Era apenas consciente de la crisis, porque vivíamos en una continua crisis; y, siendo sólo un chico, rechazaba todas las preocupaciones con una gentil tendencia al olvido. Como siempre, volvía corriendo a casa, con mamá, después de la escuela, para hacer los mandados, vaciaba los desperdicios de la calle y llevaba un balde con agua fresca, después, iba apurado hacia lo de los Mc Carthy, en donde pasaba la tarde – cualquier cosa para escapar de nuestra deprimente buhardilla.

Los Mc Carthy eran antiguos amigos de mamá que había conocido en sus días de vodevil. Ellos vivían en un confortable departamento en la mejor parte de la calle Kennington, y en comparación con nosotros, llevaban una vida muy holgada. Los Mc Carthy tenían un hijo, Wally, con quien yo jugaba hasta el anochecer, y siempre estaba invitado a tomar el té. Por prolongar esto tuve muchas comidas ahí. De vez en cuando, la señora Mc Carthy me preguntaba por mamá, que por qué no la veía desde hacía tanto tiempo. Y yo inventaba alguna excusa, porque desde que mamá encontró la adversidad rara vez veía a alguno de sus amigos del teatro.

Por supuesto, había veces en las que me quedaba en casa, y mamá hacía té y pan frito empapado en un jugo de carne que yo saboreaba, y por una hora ella me leía, porque era una excelente lectora, y yo descubría el placer de la compañía de mamá y me daba cuenta que disfrutaba más quedándome en casa que yendo a lo de los Mc Carthy.
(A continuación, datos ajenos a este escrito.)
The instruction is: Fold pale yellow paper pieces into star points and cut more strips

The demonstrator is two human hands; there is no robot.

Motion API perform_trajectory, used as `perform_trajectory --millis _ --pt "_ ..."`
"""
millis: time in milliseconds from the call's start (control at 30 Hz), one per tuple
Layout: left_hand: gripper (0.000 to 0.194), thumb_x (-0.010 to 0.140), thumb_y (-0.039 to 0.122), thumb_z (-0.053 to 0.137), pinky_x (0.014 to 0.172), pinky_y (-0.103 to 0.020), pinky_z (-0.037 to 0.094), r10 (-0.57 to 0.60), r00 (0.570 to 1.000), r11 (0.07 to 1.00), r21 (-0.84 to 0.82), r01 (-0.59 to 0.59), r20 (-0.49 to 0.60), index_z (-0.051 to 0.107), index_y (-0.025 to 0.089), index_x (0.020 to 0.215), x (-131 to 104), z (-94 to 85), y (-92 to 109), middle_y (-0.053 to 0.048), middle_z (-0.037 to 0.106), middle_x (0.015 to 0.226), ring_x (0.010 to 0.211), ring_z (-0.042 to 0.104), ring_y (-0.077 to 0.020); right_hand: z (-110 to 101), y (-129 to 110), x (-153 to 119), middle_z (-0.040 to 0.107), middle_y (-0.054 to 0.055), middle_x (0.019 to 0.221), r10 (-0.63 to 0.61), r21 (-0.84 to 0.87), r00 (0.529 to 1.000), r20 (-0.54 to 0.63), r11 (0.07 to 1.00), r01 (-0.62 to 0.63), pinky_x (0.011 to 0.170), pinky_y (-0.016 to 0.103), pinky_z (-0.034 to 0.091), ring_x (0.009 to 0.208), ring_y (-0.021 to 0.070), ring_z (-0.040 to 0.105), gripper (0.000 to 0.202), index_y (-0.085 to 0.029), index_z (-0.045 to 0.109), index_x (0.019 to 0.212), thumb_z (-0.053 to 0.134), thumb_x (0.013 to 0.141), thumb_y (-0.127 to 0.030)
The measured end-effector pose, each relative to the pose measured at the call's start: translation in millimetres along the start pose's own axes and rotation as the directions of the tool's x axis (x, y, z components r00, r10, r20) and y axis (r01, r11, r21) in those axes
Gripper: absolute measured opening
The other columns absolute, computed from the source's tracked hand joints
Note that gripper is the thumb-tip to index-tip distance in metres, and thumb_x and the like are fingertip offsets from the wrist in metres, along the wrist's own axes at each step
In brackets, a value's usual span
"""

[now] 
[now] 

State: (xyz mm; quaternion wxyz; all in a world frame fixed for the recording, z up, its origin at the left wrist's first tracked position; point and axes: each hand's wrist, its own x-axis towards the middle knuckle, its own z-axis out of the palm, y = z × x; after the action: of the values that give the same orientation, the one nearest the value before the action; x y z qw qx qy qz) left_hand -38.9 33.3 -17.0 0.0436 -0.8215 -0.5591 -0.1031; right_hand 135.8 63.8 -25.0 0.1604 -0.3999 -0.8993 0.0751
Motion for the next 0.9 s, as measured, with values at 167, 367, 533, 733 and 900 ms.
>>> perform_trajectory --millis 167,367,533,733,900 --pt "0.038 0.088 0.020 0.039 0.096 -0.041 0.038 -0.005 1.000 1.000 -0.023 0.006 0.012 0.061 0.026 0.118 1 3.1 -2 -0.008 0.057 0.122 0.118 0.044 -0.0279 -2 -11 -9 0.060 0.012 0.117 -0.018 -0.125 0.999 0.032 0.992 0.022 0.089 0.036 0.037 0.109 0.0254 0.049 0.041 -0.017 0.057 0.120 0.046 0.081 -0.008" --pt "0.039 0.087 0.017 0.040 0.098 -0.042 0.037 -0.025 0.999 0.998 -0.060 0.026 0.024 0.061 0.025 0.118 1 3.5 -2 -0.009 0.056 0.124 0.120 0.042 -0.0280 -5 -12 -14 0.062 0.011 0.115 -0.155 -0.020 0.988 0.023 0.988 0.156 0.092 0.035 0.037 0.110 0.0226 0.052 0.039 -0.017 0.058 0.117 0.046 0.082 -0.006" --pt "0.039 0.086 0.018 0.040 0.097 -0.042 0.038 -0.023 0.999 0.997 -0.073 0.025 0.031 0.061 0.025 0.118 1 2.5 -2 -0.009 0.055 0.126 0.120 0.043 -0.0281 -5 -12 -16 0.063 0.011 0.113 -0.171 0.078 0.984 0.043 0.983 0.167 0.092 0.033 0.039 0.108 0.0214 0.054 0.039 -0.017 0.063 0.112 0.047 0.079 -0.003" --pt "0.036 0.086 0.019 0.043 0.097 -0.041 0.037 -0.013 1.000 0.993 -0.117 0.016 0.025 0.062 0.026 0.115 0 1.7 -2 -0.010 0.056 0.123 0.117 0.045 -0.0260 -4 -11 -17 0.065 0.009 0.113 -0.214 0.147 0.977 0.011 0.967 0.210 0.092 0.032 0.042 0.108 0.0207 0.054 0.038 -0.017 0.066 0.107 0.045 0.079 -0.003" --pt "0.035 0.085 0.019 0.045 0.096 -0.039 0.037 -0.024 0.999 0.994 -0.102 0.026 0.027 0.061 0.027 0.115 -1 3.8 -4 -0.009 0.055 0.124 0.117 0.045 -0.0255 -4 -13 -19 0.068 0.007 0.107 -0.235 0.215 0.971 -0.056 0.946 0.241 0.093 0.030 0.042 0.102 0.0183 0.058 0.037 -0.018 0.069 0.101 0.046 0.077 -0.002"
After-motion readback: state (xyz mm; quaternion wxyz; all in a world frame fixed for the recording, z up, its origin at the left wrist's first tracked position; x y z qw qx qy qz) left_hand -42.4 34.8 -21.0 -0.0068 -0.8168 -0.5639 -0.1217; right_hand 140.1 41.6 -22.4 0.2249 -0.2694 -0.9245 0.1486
Y ahora, cuando entré a la habitación, ella se dio vuelta y me miró con un aire de reproche. Quedé estupefacto por su apariencia; estaba flaca y demacrada y sus ojos parecían los de alguien atormentado. Una inefable tristeza me sobrevino, estaba en un dilema entre la urgencia de quedarme en casa y hacerle compañía y el deseo de escapar de toda esa miseria. Ella me miró apáticamente:
– ¿Por qué no vas a la casa de los Mc Carthy?– me dijo.
Yo estaba al borde de las lágrimas.
– Porque quiero quedarme con vos.
Se dio vuelta y fijó su mirada perdida en la ventana.
– Andá a la casa de los Mc Carthy y quedate a cenar ahí. Acá no hay nada para vos.
Sentí el reproche en su tono de voz, pero no le di importancia.
– Voy a ir, si eso es lo que querés– dije débilmente.
Ella sonrió consternada y me acarició la cabeza.
– Sí, sí, andá.

Y aunque le supliqué que me dejara quedar, ella insistió en que me fuera. Entonces me fui con una sensación de culpa, dejándola sentada, sola, en esa miserable buhardilla, sin saber que en los próximos días un terrible destino la esperaba.